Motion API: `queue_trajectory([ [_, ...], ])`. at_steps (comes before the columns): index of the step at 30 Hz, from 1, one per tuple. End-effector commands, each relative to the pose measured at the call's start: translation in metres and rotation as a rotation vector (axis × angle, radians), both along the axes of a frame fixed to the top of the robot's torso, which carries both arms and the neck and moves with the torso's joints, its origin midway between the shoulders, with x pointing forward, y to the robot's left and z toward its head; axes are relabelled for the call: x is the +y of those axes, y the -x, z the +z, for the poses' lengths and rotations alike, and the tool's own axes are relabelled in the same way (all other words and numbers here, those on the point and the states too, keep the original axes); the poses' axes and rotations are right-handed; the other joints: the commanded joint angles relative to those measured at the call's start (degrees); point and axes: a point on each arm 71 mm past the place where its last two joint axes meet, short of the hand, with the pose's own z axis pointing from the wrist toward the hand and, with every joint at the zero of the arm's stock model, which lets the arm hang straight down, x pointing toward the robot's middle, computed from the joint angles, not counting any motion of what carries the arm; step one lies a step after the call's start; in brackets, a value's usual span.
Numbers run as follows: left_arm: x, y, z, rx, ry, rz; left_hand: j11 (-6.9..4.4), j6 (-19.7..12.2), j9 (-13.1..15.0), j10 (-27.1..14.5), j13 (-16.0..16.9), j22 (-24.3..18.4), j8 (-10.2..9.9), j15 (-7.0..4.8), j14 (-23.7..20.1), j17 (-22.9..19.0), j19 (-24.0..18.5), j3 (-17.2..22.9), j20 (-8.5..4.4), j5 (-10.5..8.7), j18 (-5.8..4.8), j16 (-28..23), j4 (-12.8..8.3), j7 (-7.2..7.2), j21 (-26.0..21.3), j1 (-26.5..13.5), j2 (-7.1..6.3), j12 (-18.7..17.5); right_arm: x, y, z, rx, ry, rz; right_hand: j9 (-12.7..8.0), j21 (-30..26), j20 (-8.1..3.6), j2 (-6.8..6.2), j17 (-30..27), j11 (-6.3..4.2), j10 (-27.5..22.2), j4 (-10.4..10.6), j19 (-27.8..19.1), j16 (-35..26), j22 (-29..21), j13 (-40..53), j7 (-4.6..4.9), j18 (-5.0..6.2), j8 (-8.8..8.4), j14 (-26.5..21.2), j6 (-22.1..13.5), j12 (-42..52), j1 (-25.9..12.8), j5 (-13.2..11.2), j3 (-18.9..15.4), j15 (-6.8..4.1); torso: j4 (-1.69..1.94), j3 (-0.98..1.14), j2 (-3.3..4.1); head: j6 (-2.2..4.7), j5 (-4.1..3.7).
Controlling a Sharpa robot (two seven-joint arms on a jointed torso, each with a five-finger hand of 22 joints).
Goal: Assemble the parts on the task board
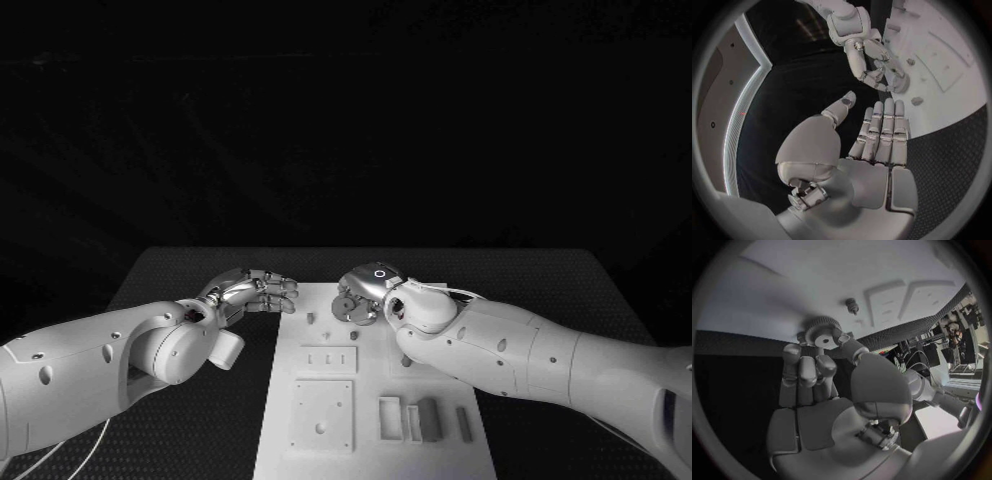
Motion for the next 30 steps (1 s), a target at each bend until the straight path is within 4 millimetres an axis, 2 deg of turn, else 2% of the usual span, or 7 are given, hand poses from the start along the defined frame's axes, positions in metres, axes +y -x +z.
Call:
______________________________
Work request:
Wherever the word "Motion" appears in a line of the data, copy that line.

Solution for this task:
Motion API: `queue_trajectory([ [_, ...], ])`. at_steps (comes before the columns): index of the step at 30 Hz, from 1, one per tuple. End-effector commands, each relative to the pose measured at the call's start: translation in metres and rotation as a rotation vector (axis × angle, radians), both along the axes of a frame fixed to the top of the robot's torso, which carries both arms and the neck and moves with the torso's joints, its origin midway between the shoulders, with x pointing forward, y to the robot's left and z toward its head; axes are relabelled for the call: x is the +y of those axes, y the -x, z the +z, for the poses' lengths and rotations alike, and the tool's own axes are relabelled in the same way (all other words and numbers here, those on the point and the states too, keep the original axes); the poses' axes and rotations are right-handed; the other joints: the commanded joint angles relative to those measured at the call's start (degrees); point and axes: a point on each arm 71 mm past the place where its last two joint axes meet, short of the hand, with the pose's own z axis pointing from the wrist toward the hand and, with every joint at the zero of the arm's stock model, which lets the arm hang straight down, x pointing toward the robot's middle, computed from the joint angles, not counting any motion of what carries the arm; step one lies a step after the call's start; in brackets, a value's usual span.
Motion for the next 30 steps (1 s), a target at each bend until the straight path is within 4 millimetres an axis, 2 deg of turn, else 2% of the usual span, or 7 are given, hand poses from the start along the defined frame's axes, positions in metres, axes +y -x +z.

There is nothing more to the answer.